Bruce Ashford is the Director of the Center for Great Commission Studies and associate professor of philosophy and intercultural studies at Southeastern Baptist Theological Seminary.  He is also on the team of the best SBC blog, Between the Times, and has written some very helpful articles on a theologically-driven missiology as well as contours of a great commission resurgence.  While I would like to commend all his articles to you, allow me to post an exerpt speaking to church planting movements.  You may recall that I wrote briefly about a word-driven movemental Christianity and raised several questions regarding David Garrison’s paradigm that is being used (seemingly uncritically) by the IMB (and others).  Dr. Ashford writes (emphasis mine):

In recent days, much has been said about Church Planting Movements (CPM), and rightly so. David Garrison defines a church planting movement as, “a rapid multiplication of indigenous churches planting churches that sweeps through a people group or population segment.” Evangelicals, including Southern Baptists, have long been praying for and working towards the birth of CPMs among the unreached people groups of the world, and indeed, even in our own country.

But there is much work left to be done to ensure that, here in the United States and across the oceans, our methodology is driven by the Scriptures. It must be biblical theology that gives church planting methodology its starting point, trajectory, and parameters. Of the many substantial missiological issues that cluster around CPM theory, here are two that must be treated:

First, in regards to CPM as a goal: As laid out in Part Three of this series, our ultimate goal, above all others, is the increase of God’s glory. No goal that we have should subvert this goal. For this reason, we are concerned not only with rapidity, but also more importantly with the purity of the gospel and the health of the church. On the one hand, if the church multiplies rapidly, but is not healthy, the long-term picture is bleak. An inordinate emphasis on rapidity will likely lead to reductionist methods of evangelism and discipleship that will harm the church in the long term and actually curb its growth. On the other hand, if the church is “doctrinally pure,” but not seeking to multiply, the long-term picture is bleak. Or maybe it would be better to say that a church cannot be doctrinally pure without praying for, and working toward, the healthy and rapid growth of God’s church.

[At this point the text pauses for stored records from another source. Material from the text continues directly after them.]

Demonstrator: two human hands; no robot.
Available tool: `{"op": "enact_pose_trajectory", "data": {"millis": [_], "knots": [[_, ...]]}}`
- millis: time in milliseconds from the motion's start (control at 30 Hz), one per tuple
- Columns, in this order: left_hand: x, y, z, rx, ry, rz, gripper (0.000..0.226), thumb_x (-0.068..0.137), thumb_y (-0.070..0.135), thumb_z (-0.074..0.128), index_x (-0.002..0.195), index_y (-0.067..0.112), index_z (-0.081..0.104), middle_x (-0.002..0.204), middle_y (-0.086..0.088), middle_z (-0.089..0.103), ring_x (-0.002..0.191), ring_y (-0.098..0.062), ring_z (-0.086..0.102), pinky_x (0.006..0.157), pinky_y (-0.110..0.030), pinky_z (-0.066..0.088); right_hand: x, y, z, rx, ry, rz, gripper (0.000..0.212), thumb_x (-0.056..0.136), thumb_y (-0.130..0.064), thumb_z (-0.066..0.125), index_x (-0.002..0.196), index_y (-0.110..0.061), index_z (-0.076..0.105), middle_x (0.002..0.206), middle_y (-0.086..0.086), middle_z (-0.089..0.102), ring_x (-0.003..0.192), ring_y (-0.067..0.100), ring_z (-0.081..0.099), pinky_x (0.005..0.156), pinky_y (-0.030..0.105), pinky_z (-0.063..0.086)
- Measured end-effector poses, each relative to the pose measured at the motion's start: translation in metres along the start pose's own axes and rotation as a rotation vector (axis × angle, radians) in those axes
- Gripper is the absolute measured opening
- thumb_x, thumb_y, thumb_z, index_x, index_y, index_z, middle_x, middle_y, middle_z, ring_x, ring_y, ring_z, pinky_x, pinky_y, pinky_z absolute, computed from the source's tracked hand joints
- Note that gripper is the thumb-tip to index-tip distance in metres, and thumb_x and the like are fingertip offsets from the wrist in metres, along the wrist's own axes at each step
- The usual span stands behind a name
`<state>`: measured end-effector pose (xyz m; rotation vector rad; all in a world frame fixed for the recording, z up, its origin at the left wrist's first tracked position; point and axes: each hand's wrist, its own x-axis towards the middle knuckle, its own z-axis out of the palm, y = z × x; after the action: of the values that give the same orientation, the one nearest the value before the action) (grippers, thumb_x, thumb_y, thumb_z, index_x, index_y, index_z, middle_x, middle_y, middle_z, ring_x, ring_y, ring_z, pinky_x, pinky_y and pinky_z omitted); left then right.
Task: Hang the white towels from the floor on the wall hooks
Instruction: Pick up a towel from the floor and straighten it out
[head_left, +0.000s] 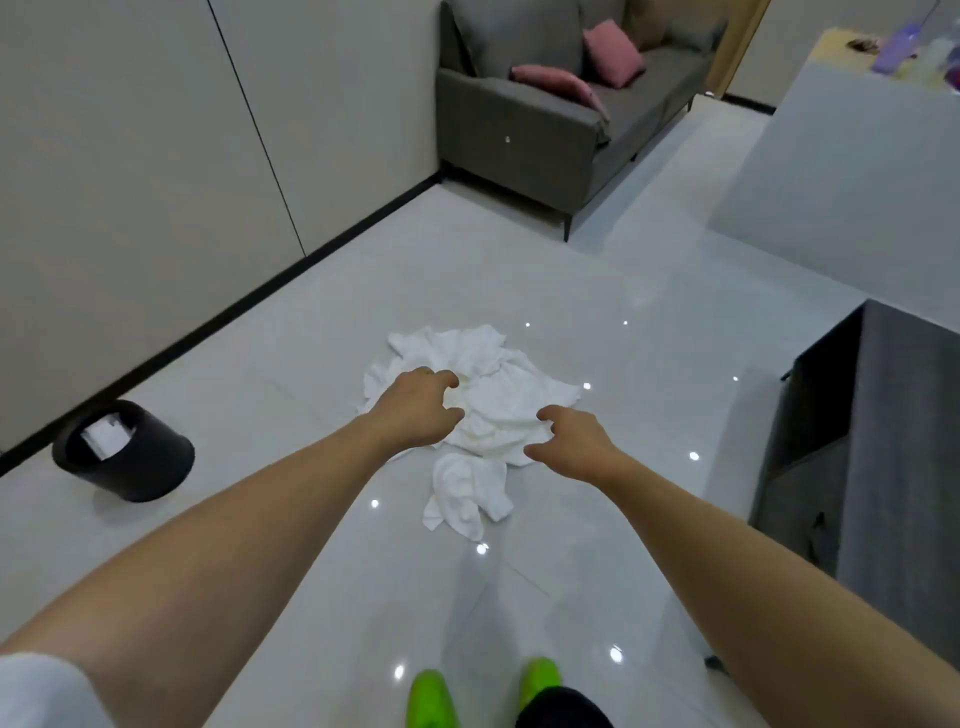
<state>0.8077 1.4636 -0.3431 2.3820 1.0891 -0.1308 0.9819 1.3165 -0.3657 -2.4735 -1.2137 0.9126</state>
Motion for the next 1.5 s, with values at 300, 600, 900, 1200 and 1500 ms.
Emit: {"op": "enact_pose_trajectory", "data": {"millis": [300, 600, 900, 1200, 1500], "knots": [[0.118, -0.034, 0.079, -0.051, -0.113, -0.191, 0.048, 0.092, 0.04, 0.055, 0.135, 0.019, 0.049, 0.133, -0.008, 0.051, 0.121, -0.026, 0.047, 0.095, -0.036, 0.042, 0.149, 0.061, 0.045, 0.103, -0.193, 0.12, 0.063, 0.082, -0.036, 0.07, 0.137, -0.011, 0.05, 0.132, 0.008, 0.059, 0.124, 0.022, 0.052, 0.094, 0.025, 0.039], [0.244, -0.046, 0.157, -0.057, -0.332, -0.363, 0.045, 0.092, 0.036, 0.058, 0.133, 0.017, 0.053, 0.129, -0.011, 0.054, 0.117, -0.026, 0.051, 0.088, -0.027, 0.036, 0.276, 0.136, 0.098, 0.266, -0.399, 0.336, 0.06, 0.083, -0.035, 0.069, 0.136, -0.012, 0.052, 0.132, 0.007, 0.059, 0.124, 0.024, 0.052, 0.095, 0.026, 0.038], [0.312, -0.114, 0.277, -0.091, -0.489, -0.394, 0.04, 0.091, 0.036, 0.057, 0.128, 0.02, 0.057, 0.123, -0.009, 0.057, 0.116, -0.025, 0.051, 0.093, -0.028, 0.033, 0.369, 0.186, 0.208, 0.297, -0.458, 0.45, 0.046, 0.082, -0.03, 0.068, 0.125, -0.014, 0.061, 0.126, 0.007, 0.063, 0.116, 0.023, 0.056, 0.088, 0.025, 0.04], [0.374, -0.257, 0.456, -0.094, -0.589, -0.399, 0.037, 0.092, 0.034, 0.056, 0.126, 0.02, 0.058, 0.121, -0.007, 0.058, 0.113, -0.024, 0.051, 0.088, -0.025, 0.033, 0.452, 0.238, 0.424, 0.32, -0.486, 0.594, 0.033, 0.079, -0.023, 0.068, 0.109, -0.007, 0.067, 0.109, 0.014, 0.068, 0.103, 0.03, 0.063, 0.085, 0.03, 0.049], [0.408, -0.352, 0.582, -0.078, -0.68, -0.368, 0.039, 0.093, 0.033, 0.054, 0.129, 0.018, 0.056, 0.122, -0.009, 0.057, 0.115, -0.024, 0.051, 0.088, -0.024, 0.031, 0.499, 0.261, 0.585, 0.17, -0.348, 0.651, 0.037, 0.08, -0.024, 0.069, 0.109, -0.005, 0.058, 0.112, 0.018, 0.061, 0.106, 0.036, 0.058, 0.085, 0.037, 0.046]]}}
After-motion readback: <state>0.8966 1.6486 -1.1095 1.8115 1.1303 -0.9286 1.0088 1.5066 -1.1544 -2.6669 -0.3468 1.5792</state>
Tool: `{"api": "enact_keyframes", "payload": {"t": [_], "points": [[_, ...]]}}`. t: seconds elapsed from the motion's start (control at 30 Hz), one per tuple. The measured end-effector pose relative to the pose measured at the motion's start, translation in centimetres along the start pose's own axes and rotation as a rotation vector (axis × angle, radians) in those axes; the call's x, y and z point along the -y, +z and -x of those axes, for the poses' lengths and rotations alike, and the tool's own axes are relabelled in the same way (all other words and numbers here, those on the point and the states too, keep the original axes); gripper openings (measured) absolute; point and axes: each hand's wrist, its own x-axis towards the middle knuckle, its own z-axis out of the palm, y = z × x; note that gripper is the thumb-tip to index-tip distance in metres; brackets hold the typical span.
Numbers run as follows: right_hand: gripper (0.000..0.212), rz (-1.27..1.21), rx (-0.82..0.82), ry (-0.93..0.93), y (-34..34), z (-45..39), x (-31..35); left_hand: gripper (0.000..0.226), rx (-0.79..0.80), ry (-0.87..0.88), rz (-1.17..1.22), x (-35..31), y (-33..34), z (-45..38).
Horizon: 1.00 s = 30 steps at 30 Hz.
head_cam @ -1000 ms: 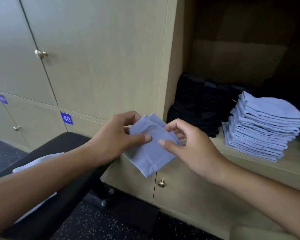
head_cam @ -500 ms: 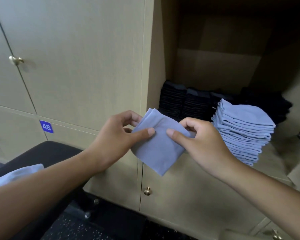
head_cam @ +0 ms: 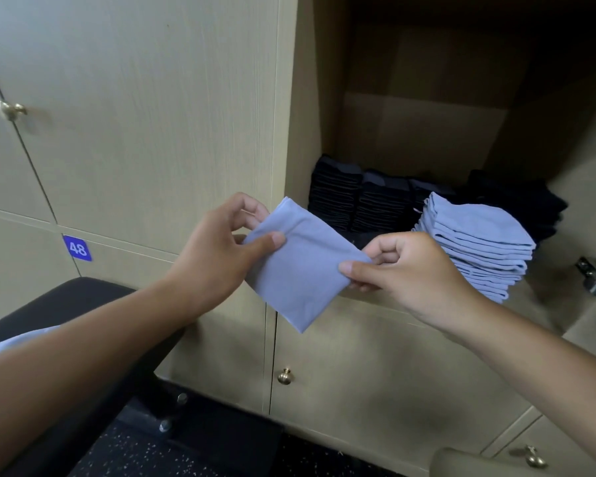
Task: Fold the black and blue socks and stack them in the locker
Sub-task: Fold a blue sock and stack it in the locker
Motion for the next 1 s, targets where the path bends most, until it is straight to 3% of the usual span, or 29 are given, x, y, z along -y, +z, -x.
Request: {"api": "enact_keyframes", "payload": {"t": [0.17, 0.27, 0.33, 0.47, 0.73, 1.0], "points": [[0.02, 0.001, -0.092, 0.0, 0.1, 0.0, -0.3, 0.036, -0.066, -0.07, 0.121, -0.8, 0.6, 0.0], [0.024, 0.106, -0.256, -0.035, 0.2, 0.2, -0.1, 0.033, -0.115, -0.066, 0.132, -1.1, 1.0, 0.0], [0.015, 0.085, -0.306, -0.05, 0.3, 0.5, 0.4, 0.028, -0.157, -0.038, 0.113, -1.3, 1.4, 0.0], [0.022, -0.133, -0.123, 0.012, 1.1, 1.6, 1.6, 0.025, -0.199, 0.021, 0.076, -1.9, 2.4, 0.1], [0.041, -0.506, -0.025, 0.109, 1.4, 1.8, 3.0, 0.015, 0.01, 0.219, 0.043, -3.6, 4.7, 1.7], [0.015, -0.412, -0.107, 0.067, -0.3, 1.3, 1.4, 0.013, 0.251, 0.263, 0.012, -3.7, 5.4, 2.1]]}}
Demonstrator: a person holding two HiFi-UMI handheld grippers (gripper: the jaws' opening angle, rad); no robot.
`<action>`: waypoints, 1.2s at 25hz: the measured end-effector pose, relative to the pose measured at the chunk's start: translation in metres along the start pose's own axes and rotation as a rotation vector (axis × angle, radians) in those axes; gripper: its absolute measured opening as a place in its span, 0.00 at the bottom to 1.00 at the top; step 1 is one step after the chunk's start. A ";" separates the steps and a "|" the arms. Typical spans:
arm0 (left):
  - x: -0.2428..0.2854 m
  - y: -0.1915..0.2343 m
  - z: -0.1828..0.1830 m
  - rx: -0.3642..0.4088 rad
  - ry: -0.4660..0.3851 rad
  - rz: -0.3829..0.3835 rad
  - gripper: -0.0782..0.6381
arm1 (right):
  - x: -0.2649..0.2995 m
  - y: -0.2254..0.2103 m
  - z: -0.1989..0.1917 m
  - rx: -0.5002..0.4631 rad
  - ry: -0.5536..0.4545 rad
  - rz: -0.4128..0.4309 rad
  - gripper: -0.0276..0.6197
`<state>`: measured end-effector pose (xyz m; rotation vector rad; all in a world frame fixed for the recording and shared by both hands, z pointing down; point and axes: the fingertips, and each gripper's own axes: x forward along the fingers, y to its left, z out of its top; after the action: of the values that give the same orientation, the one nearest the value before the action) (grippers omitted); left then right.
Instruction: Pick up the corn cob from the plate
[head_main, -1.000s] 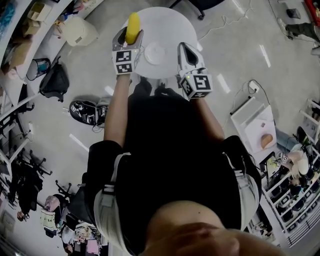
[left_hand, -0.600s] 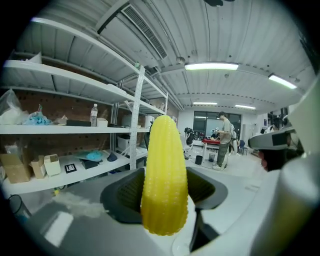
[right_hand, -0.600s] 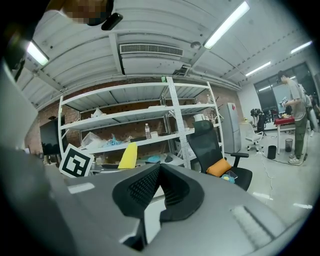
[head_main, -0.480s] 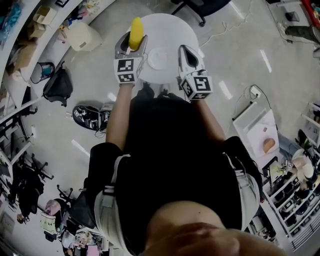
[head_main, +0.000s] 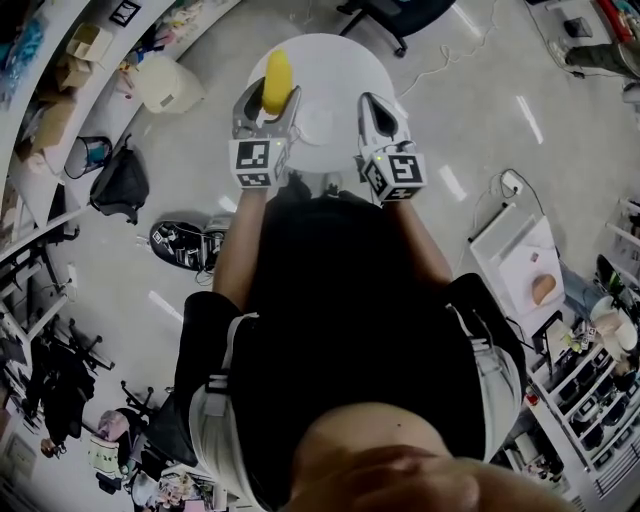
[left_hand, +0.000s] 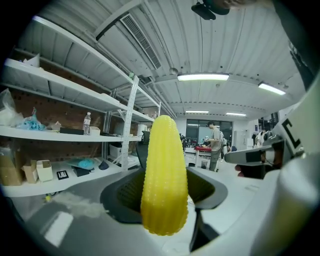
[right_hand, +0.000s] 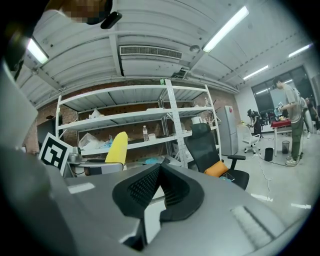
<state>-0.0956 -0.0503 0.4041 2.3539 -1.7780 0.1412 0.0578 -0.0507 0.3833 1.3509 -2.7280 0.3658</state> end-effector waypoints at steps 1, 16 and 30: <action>-0.003 -0.003 0.002 0.003 -0.005 -0.005 0.48 | 0.000 -0.001 0.000 0.000 -0.001 -0.002 0.05; -0.033 -0.024 0.036 -0.001 -0.088 -0.030 0.48 | -0.001 -0.008 0.013 -0.006 -0.029 -0.019 0.05; -0.033 -0.024 0.034 -0.015 -0.095 -0.024 0.48 | 0.003 -0.010 0.007 -0.005 0.001 -0.007 0.05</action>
<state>-0.0831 -0.0198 0.3621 2.4087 -1.7844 0.0132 0.0644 -0.0604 0.3786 1.3582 -2.7205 0.3589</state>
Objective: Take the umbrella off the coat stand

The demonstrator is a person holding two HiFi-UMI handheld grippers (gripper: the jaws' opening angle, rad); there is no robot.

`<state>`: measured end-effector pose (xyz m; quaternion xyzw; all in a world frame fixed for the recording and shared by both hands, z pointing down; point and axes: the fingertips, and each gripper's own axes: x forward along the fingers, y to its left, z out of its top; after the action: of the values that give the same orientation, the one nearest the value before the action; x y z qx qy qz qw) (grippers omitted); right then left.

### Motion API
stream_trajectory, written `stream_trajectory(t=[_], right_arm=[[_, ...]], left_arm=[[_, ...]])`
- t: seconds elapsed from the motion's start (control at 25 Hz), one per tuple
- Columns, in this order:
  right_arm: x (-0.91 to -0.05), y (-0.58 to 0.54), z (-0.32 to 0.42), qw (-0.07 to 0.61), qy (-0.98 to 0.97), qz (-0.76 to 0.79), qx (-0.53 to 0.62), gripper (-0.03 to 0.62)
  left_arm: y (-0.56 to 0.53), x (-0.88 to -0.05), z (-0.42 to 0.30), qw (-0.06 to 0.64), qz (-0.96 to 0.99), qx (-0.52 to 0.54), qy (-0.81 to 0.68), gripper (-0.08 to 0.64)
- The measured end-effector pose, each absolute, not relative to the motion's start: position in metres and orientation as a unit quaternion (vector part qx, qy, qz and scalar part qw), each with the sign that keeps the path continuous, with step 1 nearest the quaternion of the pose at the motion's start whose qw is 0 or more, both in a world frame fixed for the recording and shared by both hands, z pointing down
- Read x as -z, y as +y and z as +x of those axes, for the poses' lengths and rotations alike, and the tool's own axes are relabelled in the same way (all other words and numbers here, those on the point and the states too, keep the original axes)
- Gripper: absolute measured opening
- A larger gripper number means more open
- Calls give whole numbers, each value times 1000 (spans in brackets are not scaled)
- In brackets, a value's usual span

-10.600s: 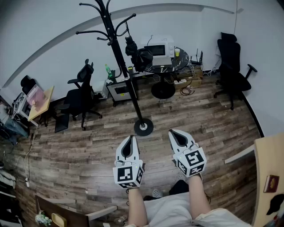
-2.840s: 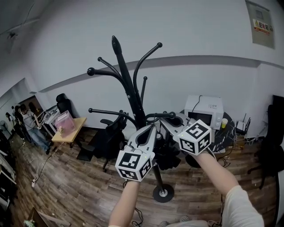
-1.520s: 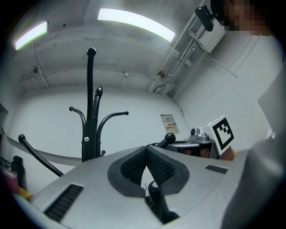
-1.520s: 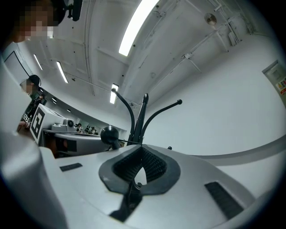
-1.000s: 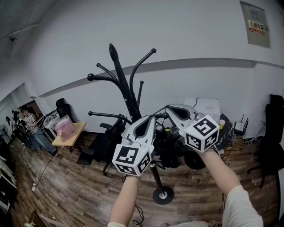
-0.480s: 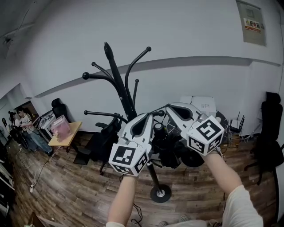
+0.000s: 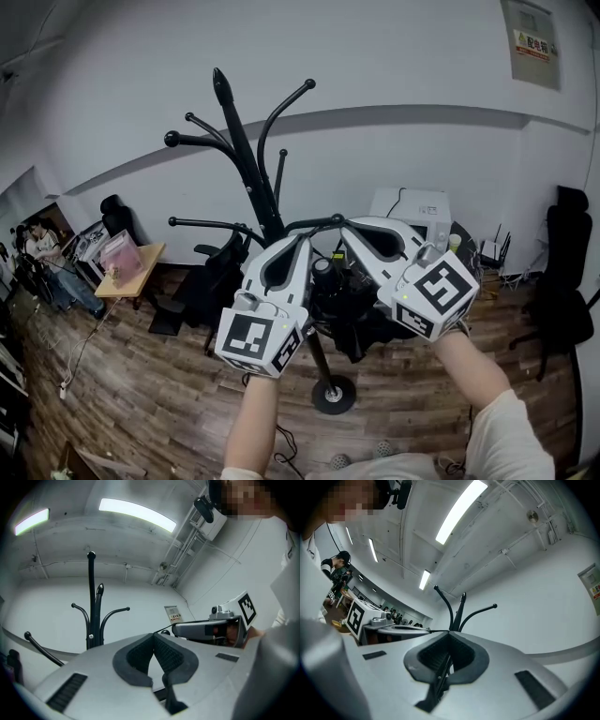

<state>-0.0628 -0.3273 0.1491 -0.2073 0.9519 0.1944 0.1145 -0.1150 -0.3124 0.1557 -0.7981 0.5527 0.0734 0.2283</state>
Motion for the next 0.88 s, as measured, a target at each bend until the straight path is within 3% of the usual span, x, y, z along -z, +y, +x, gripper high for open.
stream_trajectory(t=[0.32,0.88], right_arm=[[-187,-306,-90,110,964,-171,-170,9],[-263,-278,-164,74,984,-98,-126,9]], left_arm=[[-283,-187,-141,233,-769,-64,592,23],[-263,-262,-213,157,-730,-71,661,23]])
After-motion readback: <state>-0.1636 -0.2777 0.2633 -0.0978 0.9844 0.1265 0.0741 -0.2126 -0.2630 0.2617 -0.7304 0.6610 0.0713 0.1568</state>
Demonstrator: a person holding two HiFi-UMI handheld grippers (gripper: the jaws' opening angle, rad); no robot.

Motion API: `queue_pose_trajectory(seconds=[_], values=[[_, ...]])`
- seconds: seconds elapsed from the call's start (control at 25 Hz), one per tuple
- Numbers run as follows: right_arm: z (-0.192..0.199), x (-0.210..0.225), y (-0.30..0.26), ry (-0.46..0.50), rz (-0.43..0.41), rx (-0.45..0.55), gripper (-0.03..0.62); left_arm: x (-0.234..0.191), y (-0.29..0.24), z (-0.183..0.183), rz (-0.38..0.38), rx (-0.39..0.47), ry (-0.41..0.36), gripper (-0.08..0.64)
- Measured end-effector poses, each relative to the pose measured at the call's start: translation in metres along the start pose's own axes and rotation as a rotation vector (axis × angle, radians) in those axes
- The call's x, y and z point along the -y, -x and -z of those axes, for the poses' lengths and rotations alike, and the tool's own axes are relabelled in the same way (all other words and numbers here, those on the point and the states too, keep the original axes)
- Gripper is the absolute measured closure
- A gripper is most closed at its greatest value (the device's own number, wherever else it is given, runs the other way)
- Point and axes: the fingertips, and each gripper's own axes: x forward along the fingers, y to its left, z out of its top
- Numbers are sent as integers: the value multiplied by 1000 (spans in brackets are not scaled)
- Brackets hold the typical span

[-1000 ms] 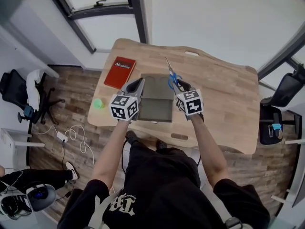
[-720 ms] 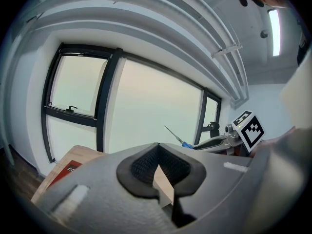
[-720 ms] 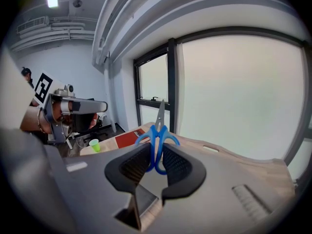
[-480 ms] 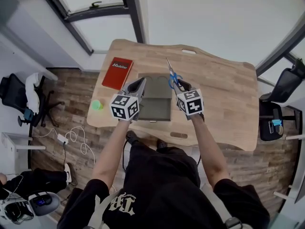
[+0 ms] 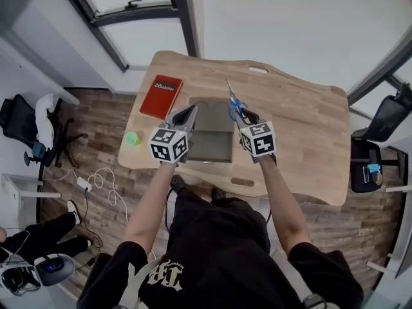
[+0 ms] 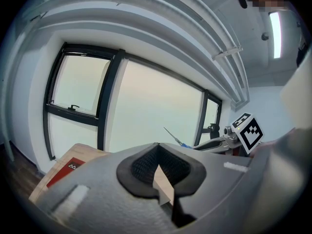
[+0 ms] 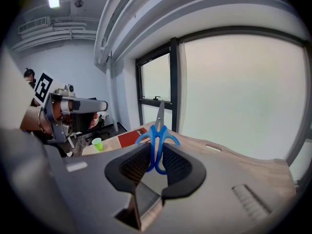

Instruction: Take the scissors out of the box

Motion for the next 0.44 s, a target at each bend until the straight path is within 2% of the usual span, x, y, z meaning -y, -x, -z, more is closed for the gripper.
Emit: queue_pose_trajectory(seconds=[0.44], values=[[4, 0, -2, 0, -8, -12, 508, -3, -2, 7, 0, -20, 25, 557]])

A final note regarding CPM as a goal: CPMs are not the only worthwhile missiological accomplishment. Sometimes, God does not grant such a thing or He does not grant it immediately. In Hebrews 11, we read of men and women of great faith whose reward was not a CPM; instead, their reward was torture, destitution, affliction, and martyrdom. Many faithful workers who labor in prayer and in deed, hoping with all that is within them to see a CPM, never see the birth of a CPM. This does not mean that their labor is in vain. If they have labored for the glory of God, then He is pleased with their efforts. (Also, it should be pointed out that the early church experienced its most explosive growth only after many years of prayer and work. See Rodney Stark’s The Rise of Early Christianity.)

Second, in relation to leadership development: The rapid reproduction of the church will lead to some challenges in leadership identification and development. If multiple churches are planted in a short period of time, the churches are faced with the question of how recent is “too recent” for a believer to be recognized as an elder. Further, in a context where the church is persecuted, how will these elders train for pastoral ministry? Also, how will they be discipled if they are not able to read? These are not hypothetical scenarios; there are multiple church planting situations, globally, that are facing these challenges at any given time. We must take seriously the biblical teaching concerning the church, discipleship, and elder qualifications and work hard to apply it in challenging situations such as the one above.

Dr. Ashford is hitting on many of the things I have attempted to bring up but only in a more articulate and substantive way.  There’s no question that we all want to see a movement where churches are being planted and multiplied, but pragmatism cannot and must not win the day when it comes down to what drives our methodology.  As Ashford explains, we must have a theologically-driven missiology, one where the Word of God does not merely play a supporting role but is the driving force behind the movement.